Nous devons en effet assurer ce rôle de contrôle. Je relève aussi l'importance de la question de l'apprentissage. L'exemple allemand, qui combine haut niveau technologique et masse d'apprentis, mérite notre attention. La robotisation en marche va exiger des emplois reposant sur des niveaux de formation élevés : il est donc urgent de développer l'apprentissage.
Je regrette de ne pas pouvoir participer plus assidument aux travaux de la Délégation, en raison de mon implication comme rapporteur de la mission commune d'information sur les PME et la commande publique. Deux points me semblent cruciaux : la robotisation, sur laquelle la France accuse un retard avec le taux le plus faible d'Europe, les marges des entreprises ayant été rongées par le poids financier de l'immobilier d'entreprise, est un facteur décisif de notre compétitivité de demain ; le recrutement doit par ailleurs être facilité, par un triptyque Pôle Emploi/ Région/ Entreprise, où la région ferait de la formation sur mesure pour répondre aux besoins des entreprises.

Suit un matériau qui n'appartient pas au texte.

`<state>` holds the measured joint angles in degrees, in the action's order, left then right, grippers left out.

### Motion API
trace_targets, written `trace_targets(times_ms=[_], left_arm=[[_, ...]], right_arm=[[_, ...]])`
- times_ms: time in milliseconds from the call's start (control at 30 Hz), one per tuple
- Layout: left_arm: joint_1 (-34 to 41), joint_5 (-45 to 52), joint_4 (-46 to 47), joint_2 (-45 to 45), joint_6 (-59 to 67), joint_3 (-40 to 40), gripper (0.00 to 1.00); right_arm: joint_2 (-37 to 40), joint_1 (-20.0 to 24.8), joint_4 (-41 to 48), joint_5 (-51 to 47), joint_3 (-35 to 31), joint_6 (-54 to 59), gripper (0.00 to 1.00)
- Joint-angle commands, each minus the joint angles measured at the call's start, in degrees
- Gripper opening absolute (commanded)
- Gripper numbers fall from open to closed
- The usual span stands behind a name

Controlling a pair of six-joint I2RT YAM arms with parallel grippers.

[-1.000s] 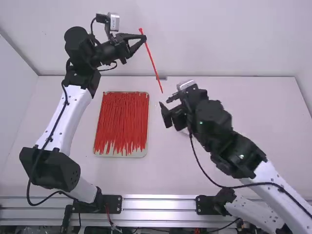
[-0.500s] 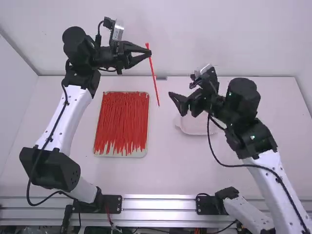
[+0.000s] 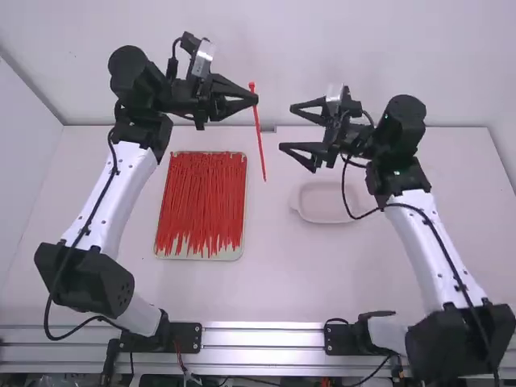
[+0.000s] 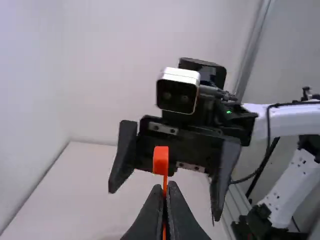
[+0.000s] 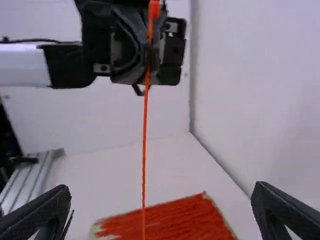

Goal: Fasten the cable tie

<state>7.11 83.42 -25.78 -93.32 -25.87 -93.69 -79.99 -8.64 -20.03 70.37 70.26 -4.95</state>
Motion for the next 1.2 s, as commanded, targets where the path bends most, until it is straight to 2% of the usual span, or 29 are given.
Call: trace_targets(times_ms=[0, 200, 300, 533, 667, 733, 800, 900, 1033, 1167], left_arm=[[0.9, 0.2, -0.17, 0.09, -0.5, 0.11, 0.02], [1.22, -0.96, -0.22, 0.09, -0.28, 0.09, 0.02], [1.49, -2.49, -0.22, 0.09, -1.75, 0.09, 0.02], [2.73, -3.52, -1.33, 0.09, -1.77, 0.09, 0.02], [3.74, -3.56, -2.16, 0.09, -1.75, 0.04, 0.02], [3.74, -3.52, -2.14, 0.09, -1.73, 0.07, 0.02], [3.72, -3.54, -2.01, 0.09, -1.73, 0.07, 0.02], [2.71, -3.32, -1.9, 0.09, -1.77, 0.07, 0.02], [2.34, -3.45, -2.45, 0.09, -3.26, 0.07, 0.02], [2.58, -3.54, -2.14, 0.09, -3.23, 0.07, 0.02]], right_arm=[[-2.43, -0.98, -4.87, 6.75, 1.07, -9.68, 0.94], [-5.57, -4.02, -12.66, 6.73, 1.07, -13.25, 0.84], [-5.86, -5.03, -12.52, 6.34, 1.07, -13.25, 0.75], [-5.86, -6.23, -12.35, 6.32, 1.07, -13.25, 0.68], [-5.86, -6.4, -12.26, 6.34, 1.07, -13.29, 0.45], [-5.86, -6.19, -12.11, 6.34, 1.07, -13.29, 0.18], [-5.86, -5.73, -12.11, 6.34, 1.07, -13.79, 0.1], [-5.86, -5.03, -12.17, 6.36, 1.07, -16.31, 0.15], [-5.86, -4.85, -12.15, 6.54, 1.03, -16.28, 0.0], [-5.86, -4.85, -12.15, 6.54, 1.03, -16.28, 0.0]])
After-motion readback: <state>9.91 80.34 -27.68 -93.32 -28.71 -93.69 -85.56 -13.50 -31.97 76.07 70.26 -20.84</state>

Cette journée en Seine-et-Marne fut très riche. Je n'ai pas été choqué par les propos parfois abrupts des entrepreneurs. Plusieurs points ressortent à mes yeux : la question de la formation, face à l'érosion des compétences dans certains métiers pointus et au manque d'attractivité de certains métiers ; les délais de paiement ; les freins à l'exportation ; les distorsions infra-européennes, notamment dans les appels d'offre.

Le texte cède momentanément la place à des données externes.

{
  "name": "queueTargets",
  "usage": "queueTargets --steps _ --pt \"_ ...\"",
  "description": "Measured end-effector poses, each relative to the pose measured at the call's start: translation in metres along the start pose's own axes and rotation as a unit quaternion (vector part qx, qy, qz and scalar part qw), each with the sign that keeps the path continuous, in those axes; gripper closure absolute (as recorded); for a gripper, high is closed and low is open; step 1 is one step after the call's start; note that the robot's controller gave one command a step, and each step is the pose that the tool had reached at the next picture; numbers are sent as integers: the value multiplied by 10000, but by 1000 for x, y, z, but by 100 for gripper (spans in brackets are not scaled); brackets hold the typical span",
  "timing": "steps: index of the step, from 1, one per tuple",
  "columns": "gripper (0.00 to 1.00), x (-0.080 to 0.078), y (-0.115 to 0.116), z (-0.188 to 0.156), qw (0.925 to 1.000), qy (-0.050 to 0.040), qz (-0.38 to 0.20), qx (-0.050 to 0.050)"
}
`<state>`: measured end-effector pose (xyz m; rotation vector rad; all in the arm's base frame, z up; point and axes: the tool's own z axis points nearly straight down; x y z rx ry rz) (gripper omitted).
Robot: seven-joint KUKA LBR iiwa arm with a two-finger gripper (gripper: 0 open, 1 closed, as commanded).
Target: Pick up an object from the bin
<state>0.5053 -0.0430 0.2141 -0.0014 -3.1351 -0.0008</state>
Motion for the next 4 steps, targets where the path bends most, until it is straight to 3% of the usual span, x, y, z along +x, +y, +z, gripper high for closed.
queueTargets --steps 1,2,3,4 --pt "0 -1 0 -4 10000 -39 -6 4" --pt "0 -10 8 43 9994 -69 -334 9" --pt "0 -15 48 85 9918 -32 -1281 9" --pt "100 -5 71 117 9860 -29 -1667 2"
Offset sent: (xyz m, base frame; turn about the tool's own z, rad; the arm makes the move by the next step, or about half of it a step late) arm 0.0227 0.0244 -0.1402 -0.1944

Nous pouvons au moins nous féliciter d'une chose, souvent soulignée : le bon fonctionnement de la Banque Publique d'Investissement (BPI), qui fait le travail des banques.
En effet. C'est d'autant plus remarquable que la BPI n'a que 18 mois d'activité à son actif. Je reviendrais volontiers sur la question de la régionalisation de Pôle Emploi, que nous avons abordée lors des débats du projet de loi NOTRe : l'axe que nous devons favoriser, effectivement, c'est une convention entre Pôle Emploi et les régions, afin d'élaborer des plans de formation. Pour conclure, je serais d'établir une analogie entre la complexité et la température « ressentie » : finalement, qu'importe la mesure exacte, l'essentiel, et j'en conviens, c'est le ressenti.

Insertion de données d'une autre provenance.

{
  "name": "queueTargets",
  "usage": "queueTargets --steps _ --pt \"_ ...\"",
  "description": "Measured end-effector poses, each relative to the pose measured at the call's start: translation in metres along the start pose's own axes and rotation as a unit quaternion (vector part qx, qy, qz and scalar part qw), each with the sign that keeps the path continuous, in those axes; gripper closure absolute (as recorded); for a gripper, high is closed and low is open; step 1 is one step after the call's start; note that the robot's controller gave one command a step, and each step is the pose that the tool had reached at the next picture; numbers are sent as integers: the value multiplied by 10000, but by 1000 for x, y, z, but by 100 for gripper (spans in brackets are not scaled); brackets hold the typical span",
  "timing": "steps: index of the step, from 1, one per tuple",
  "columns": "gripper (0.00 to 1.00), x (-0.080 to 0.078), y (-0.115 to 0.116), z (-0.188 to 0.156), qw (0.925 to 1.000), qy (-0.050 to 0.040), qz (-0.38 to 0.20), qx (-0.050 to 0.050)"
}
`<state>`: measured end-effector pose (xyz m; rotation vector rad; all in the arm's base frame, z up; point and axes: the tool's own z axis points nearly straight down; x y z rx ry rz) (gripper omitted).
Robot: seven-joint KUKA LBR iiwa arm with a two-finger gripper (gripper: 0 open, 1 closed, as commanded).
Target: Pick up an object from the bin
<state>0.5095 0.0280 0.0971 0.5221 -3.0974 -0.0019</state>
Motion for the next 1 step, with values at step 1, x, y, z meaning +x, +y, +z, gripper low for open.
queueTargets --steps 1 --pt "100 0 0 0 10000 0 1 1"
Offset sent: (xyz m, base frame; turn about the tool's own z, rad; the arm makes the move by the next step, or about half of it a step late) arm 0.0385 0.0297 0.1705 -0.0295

Pour conclure notre réunion, je vous soumets deux amendements que je propose de déposer au projet de loi relatif au dialogue social et à l'emploi qui sera examiné par le Sénat la semaine prochaine, à partir de lundi. Ils vous ont été adressés hier par courriel.
S'appuyant sur l'étude que la Délégation a fait réaliser par l'institut de recherche allemand IFO, pour comparer objectivement l'effet sur l'emploi des seuils sociaux en France et en Allemagne, et qui montre que les entreprises françaises se distinguent par leur tendance à contourner le seuil des 50 salariés en préférant investir dans des machines ou robots plutôt que recruter du personnel supplémentaire, le premier amendement, à l'article 8A, tend au doublement du seuil de 50 à 100 salariés : il s'agit de favoriser la création d'emplois par les PME, et pas seulement d'emplois temporaires, ce que risquerait de provoquer un gel temporaire de l'application du seuil de 50. Cet amendement correspond d'ailleurs à la position que le Sénat avait adoptée en première lecture dans la loi Macron. Le second, à l'article 13, vise à ne pas contraindre les entreprises à devoir consulter leur comité d'entreprise sur l'utilisation du crédit impôt recherche. Il propose en fait tout simplement de revenir au texte initial du projet de loi du Gouvernement qui prévoit déjà que la consultation annuelle du comité d'entreprise sur la situation économique et financière de l'entreprise porte sur la politique de recherche et de développement technologique de l'entreprise et qui a été alourdi par l'amendement d'un député qui me paraît difficile à justifier.
J'espère que le plus grand nombre d'entre vous pourront soutenir ces deux propositions. Je vous remercie.